Find the lines below holding the word "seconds" and copy each of them.

Start of Block

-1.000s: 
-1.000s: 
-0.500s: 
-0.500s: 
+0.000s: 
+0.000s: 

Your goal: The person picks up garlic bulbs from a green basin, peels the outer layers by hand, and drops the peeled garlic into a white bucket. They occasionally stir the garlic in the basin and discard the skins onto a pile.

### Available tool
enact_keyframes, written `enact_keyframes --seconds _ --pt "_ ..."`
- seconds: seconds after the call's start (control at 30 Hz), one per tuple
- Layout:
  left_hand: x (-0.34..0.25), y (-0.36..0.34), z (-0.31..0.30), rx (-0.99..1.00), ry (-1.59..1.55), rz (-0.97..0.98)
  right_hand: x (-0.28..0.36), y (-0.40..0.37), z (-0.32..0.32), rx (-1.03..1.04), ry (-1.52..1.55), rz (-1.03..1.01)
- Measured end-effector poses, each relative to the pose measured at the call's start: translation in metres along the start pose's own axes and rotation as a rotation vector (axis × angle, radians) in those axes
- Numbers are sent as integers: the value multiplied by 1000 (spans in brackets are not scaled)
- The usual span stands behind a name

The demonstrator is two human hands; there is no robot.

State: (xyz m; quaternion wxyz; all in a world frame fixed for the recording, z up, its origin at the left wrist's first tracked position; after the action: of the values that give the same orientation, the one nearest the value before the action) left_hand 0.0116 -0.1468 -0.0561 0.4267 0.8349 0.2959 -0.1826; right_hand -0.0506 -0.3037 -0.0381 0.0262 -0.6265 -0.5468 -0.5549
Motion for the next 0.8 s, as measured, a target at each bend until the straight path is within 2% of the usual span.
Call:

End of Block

◆ Final answer ◆
enact_keyframes, written `enact_keyframes --seconds _ --pt "_ ..."`
- seconds: seconds after the call's start (control at 30 Hz), one per tuple

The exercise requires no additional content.